I would like to see a plot of the annual integration of deviation from the mean versus the year for 1979 through 2020. — Willis?

It doesn't add up...
May 27, 2021 7:26 pm

I note that DMI seem to be running a few days behind. Anything to do with trends not co-operating?

http://ocean.dmi.dk/arctic/plots/icecover/icecover_current_new.png

http://ocean.dmi.dk/arctic/meant80n.uk.php

Joel O'Bryan
May 27, 2021 9:08 pm

It’s all about climate weather dynamics, not CO2!

May 27, 2021 9:17 pm

This multi-standard deviation spike is likely a computer glitch—as we’ve seen numerous times with daily climate data.
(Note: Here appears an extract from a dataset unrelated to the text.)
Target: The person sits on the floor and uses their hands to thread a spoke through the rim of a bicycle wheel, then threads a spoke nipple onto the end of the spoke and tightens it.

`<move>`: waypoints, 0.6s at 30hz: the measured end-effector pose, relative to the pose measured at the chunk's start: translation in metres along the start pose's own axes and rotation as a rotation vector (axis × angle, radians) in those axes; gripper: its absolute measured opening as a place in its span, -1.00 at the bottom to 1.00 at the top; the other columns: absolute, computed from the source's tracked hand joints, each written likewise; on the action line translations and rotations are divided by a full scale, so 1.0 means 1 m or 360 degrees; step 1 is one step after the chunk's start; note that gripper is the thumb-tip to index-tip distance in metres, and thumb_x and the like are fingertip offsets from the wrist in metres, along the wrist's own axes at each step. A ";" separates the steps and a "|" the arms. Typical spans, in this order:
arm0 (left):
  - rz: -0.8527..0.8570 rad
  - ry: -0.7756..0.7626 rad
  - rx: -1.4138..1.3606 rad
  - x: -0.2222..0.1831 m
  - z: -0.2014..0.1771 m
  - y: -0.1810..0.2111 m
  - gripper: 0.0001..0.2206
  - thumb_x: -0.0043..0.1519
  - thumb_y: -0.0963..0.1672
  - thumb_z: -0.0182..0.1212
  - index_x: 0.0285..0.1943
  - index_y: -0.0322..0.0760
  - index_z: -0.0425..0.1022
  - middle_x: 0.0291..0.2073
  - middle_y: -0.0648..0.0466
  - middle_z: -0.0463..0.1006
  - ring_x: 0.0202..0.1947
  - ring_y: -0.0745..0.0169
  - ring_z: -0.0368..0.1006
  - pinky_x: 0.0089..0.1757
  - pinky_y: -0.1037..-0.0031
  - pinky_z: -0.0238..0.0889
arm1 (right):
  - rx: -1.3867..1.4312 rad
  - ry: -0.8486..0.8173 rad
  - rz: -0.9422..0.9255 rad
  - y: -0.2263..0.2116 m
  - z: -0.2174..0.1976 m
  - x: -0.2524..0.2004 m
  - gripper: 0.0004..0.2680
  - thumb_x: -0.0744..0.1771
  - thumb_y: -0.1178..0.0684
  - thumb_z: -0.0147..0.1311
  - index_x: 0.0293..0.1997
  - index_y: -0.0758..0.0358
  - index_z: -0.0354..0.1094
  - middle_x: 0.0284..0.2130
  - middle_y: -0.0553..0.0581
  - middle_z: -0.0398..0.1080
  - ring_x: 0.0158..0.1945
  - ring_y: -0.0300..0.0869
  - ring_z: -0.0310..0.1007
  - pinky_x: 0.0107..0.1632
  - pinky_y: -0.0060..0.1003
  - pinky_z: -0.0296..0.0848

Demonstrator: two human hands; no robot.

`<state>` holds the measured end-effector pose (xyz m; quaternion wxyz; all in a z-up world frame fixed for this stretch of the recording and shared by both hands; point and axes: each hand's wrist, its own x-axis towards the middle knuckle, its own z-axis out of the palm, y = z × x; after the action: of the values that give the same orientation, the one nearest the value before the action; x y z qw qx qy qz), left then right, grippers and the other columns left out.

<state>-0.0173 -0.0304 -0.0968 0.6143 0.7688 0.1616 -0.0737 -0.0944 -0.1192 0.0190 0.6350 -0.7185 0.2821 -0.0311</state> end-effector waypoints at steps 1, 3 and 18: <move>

Let’s wait to see if there is an announcement on this.

Reply to  SAMURAI
May 27, 2021 9:42 pm

Samurai, Guarantee that it reflects reality to a large degree. They might try to reduce the gain, but as seen in the attached illustration from May 25, there is clear evidence of a strong flow of moisture over the entire surface Greenland which made me predict, before the SMB gain was posted, there would be a strong above average gain, but I didnt expect to be quite as extreme

You can see the video of the flow at

https://earth.nullschool.net/#2021/05/26/0400Z/wind/surface/level/orthographic=-44.61,64.23,281

you can compare the flow on May 12 when there was no SMB gain

https://earth.nullschool.net/#2021/05/12/2000Z/wind/surface/level/orthographic=-44.61,64.23,281

Greenland May 25 2021.png
Abolition Man
May 27, 2021 9:31 pm

Jim,
Thanks for helping with my continuing education; I guess the emeritus is more titular than actual as you keep schooling those of us still willing to learn. Of course, you also tend to school the close minded science deniers that pop up here trying to sell their religion, and it is a real pleasure watching a professorial beat down every now and again!
Landscapes and Cycles remains close at hand, along with Patrick Moore’s book, for any questions that arise; but it sure would be nice to see an updated edition or an expansion of the oceanic cycles as weather determinates. Have you ever considered putting your head together with Willis? I have a sneaking suspicion that a good accounting of ocean cycles and emergent phenomena would pretty much kill off the CAGW bubble permanently!

Petit_Barde
May 27, 2021 11:43 pm

With all this sudden ice mass accumulation, the Greenland will very soon tip over and capsize.

The end is nigh !

wmlh9.jpg
griff
May 28, 2021 12:30 am

and this means the long term survival of the ice cap is changed how?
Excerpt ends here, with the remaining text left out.